Menurutnya, ketentuan itu sesuai ketentuan Peraturan Pemerintah No. 1 tahun 1995 mengenai prosedur penentuan aliran sesat.
Lebih lanjut Hendarman mengatakan, adapun proses untuk mengeluarkan keputusan pelarangan terhadap keberadaan aliran yang dinilai meresahkan sebagian umat Islam itu, dimulai dengan melakukan pembahasan dalam rapat yang diadakan oleh Bakorpakem di wilayah setempat, dan hasilnya lalu diserahkan kepada pihak kejaksaan negeri setempat.
"Hasil dari rapat itu yang dikirimkan ke Kejaksaan Agung, setelah ada putusan dari presiden bahwa itu sesat, maka akan masuk pasal penindakan yang diatur oleh UU dan KUHP pasal 456 huruf A yang ancamannya 5 tahun penjara, "jelasnya.
Seperti diketahui, Aliran Al-Qiyadah Al-Islamiyah didirikan oleh Ahmad Moshaddeq alias H Salam sejak 23 Juli 2006. Ia mengaku, mendapat wahyu dari Allah dan mengaku sebagai Rasul menggantikan posisi Muhammad SAW setelah bertapa selama 40 hari 40 malam.
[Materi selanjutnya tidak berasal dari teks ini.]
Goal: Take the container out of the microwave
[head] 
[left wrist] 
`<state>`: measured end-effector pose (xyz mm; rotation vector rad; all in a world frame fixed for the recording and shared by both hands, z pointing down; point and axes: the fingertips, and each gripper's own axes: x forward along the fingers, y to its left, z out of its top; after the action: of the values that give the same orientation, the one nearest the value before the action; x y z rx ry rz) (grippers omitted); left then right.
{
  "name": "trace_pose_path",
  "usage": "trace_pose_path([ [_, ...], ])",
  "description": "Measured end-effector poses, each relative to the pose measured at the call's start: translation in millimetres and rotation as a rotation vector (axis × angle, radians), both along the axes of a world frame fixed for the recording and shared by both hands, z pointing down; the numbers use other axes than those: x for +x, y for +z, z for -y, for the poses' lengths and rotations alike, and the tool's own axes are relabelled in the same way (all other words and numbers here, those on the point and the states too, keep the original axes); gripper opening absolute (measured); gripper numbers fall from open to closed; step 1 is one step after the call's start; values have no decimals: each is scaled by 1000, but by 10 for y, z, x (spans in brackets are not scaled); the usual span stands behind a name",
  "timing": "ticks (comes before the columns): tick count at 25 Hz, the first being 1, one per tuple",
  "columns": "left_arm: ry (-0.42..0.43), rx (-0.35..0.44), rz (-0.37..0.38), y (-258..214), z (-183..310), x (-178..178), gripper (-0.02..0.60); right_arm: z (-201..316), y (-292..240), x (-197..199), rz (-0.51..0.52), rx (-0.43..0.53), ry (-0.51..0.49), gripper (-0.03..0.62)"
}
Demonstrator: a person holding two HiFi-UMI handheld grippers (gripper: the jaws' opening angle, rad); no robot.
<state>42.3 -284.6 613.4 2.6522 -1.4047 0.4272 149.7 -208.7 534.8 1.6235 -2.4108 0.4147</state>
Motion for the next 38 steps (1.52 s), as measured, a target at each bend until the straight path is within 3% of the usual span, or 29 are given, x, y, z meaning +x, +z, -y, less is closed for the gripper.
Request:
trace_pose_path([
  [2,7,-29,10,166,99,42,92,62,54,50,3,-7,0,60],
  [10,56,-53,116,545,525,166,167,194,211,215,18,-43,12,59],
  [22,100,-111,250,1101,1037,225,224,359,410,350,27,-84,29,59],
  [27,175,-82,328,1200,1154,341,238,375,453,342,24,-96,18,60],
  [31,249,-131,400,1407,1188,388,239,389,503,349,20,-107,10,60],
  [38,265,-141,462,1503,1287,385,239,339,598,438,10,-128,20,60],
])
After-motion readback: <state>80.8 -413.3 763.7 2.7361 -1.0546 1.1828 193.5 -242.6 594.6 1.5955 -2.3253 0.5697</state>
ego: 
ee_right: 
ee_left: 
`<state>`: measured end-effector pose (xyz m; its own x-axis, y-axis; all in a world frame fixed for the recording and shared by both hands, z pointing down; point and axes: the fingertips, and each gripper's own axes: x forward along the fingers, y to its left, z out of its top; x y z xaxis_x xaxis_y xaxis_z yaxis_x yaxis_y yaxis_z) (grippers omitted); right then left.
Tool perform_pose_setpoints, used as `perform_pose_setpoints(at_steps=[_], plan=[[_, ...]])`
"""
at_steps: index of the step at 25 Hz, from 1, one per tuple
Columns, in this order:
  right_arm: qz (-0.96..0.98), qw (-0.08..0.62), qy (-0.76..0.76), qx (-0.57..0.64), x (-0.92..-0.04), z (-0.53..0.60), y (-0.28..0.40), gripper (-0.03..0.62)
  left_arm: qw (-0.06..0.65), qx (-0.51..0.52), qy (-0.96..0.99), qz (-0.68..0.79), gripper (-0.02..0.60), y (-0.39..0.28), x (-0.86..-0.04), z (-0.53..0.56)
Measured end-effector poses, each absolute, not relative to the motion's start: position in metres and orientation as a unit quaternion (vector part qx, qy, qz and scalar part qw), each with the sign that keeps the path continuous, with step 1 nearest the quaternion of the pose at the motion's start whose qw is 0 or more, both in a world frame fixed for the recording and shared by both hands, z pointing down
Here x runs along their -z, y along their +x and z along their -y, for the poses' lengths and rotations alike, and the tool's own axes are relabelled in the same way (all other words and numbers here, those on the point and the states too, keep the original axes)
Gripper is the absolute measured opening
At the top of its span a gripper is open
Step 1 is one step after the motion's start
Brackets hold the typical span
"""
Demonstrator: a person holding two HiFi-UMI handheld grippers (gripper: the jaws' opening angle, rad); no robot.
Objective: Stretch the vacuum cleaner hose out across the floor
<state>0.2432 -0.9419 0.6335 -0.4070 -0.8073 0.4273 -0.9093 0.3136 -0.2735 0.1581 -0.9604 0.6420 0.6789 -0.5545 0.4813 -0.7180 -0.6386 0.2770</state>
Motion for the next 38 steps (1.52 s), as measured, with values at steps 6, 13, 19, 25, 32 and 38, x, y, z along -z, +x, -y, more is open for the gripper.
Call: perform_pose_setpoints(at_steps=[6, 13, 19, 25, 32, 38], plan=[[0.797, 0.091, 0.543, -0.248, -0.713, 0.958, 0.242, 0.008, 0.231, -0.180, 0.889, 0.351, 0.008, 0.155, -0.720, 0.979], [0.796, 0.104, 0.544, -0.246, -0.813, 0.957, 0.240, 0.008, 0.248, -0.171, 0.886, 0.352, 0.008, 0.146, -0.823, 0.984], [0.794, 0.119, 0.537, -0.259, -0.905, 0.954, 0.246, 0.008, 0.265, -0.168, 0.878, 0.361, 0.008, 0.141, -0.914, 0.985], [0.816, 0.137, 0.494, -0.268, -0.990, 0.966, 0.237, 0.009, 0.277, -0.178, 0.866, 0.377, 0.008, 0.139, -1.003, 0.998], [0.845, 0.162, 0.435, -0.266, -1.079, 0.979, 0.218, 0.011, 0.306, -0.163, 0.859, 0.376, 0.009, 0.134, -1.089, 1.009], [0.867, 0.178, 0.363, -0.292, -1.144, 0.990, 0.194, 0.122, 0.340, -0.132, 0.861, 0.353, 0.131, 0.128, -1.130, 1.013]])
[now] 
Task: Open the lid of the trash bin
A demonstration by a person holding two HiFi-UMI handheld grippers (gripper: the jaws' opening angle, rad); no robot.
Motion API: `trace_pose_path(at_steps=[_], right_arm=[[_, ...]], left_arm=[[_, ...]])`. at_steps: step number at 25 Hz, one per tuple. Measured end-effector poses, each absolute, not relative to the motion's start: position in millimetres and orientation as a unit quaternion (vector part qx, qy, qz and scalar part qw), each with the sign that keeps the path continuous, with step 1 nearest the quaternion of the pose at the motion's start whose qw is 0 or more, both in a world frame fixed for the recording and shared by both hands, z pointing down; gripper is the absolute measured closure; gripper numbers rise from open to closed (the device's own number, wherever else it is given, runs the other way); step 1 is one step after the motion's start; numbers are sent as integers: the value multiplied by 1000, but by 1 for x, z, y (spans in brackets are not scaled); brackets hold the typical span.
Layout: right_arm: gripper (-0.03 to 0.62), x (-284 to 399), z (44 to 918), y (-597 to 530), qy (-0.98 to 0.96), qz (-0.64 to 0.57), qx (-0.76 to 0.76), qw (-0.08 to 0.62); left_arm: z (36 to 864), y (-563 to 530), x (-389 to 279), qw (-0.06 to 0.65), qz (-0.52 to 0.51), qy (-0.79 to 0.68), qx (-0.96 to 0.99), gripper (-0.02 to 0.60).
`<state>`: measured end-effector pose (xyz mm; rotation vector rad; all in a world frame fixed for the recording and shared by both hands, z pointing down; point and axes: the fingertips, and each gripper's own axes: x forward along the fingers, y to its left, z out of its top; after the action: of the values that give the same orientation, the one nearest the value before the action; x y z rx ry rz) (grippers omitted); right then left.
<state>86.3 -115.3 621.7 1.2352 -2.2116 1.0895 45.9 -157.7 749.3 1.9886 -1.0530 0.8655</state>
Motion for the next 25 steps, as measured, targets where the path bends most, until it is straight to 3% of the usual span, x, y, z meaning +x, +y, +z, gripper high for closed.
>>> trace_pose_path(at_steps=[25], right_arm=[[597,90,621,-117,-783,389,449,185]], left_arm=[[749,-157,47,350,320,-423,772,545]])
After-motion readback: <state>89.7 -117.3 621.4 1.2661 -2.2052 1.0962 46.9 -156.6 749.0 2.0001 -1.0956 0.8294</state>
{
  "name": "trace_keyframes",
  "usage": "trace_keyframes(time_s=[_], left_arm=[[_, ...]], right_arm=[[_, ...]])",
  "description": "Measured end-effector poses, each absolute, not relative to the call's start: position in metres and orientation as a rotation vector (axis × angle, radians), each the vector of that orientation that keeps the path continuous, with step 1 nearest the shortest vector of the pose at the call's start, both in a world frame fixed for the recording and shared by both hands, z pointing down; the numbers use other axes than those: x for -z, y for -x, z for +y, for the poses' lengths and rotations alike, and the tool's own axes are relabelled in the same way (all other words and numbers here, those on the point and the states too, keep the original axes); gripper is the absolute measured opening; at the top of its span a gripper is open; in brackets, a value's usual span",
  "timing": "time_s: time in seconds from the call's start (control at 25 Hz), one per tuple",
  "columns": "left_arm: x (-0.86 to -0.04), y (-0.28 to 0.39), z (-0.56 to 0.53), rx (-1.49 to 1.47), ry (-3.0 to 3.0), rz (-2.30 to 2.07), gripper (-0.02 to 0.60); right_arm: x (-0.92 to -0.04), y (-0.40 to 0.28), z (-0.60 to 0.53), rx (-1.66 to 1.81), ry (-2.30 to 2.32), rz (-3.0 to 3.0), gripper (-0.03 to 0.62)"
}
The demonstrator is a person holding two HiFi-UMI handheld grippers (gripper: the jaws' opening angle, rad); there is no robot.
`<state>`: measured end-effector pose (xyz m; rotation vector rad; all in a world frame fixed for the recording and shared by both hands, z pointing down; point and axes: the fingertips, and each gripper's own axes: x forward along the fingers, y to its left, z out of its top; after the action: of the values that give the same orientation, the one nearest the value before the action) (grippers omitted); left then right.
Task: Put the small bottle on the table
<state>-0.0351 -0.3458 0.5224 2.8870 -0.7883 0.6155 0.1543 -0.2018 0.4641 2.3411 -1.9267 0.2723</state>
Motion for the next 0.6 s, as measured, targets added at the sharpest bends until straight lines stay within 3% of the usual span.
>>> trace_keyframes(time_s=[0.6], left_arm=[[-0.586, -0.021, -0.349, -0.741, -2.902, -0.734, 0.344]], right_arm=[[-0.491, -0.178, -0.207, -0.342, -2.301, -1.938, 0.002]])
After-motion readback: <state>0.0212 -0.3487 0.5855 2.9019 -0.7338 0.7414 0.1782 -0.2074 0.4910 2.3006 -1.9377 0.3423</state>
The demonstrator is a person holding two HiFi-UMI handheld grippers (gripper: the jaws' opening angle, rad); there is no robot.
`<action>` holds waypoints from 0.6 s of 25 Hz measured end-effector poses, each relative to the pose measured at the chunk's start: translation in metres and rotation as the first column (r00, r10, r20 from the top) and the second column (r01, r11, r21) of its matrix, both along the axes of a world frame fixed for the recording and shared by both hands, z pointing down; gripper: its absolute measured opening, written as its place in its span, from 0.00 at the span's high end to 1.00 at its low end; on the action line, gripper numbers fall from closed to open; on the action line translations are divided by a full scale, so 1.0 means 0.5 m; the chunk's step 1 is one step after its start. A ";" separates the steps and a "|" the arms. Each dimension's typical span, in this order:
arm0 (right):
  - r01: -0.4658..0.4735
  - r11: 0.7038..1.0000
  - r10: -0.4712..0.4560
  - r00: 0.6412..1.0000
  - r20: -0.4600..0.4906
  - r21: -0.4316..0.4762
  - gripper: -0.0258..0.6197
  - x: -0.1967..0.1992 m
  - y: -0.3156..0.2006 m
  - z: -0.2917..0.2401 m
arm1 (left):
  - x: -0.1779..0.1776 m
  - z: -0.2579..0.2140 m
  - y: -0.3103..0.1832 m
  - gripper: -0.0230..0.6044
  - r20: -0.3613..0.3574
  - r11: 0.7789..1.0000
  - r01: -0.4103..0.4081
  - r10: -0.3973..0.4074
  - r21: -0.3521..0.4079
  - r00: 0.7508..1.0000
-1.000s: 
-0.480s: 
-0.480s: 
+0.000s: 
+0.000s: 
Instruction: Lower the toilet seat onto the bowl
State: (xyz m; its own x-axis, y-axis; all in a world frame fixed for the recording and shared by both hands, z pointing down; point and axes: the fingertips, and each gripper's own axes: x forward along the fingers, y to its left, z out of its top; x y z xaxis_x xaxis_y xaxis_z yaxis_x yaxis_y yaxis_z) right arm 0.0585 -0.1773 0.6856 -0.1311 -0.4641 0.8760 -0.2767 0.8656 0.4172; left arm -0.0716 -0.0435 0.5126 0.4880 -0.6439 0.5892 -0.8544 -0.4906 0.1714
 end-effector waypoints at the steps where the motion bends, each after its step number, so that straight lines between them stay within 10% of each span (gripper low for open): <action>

Selain itu, aliran baru ini tidak mewajibkan shalat, puasa dan haji, karena pada abad ini masih dianggap tahap perkembangan Islam awal sebelum akhirnya terbentuk Khilafah Islamiyah. Aliran tersebut juga mengenal penebusan dosa dengan menyerahkan sejumlah uang kepada al-Masih al-Mau`ud. (novel)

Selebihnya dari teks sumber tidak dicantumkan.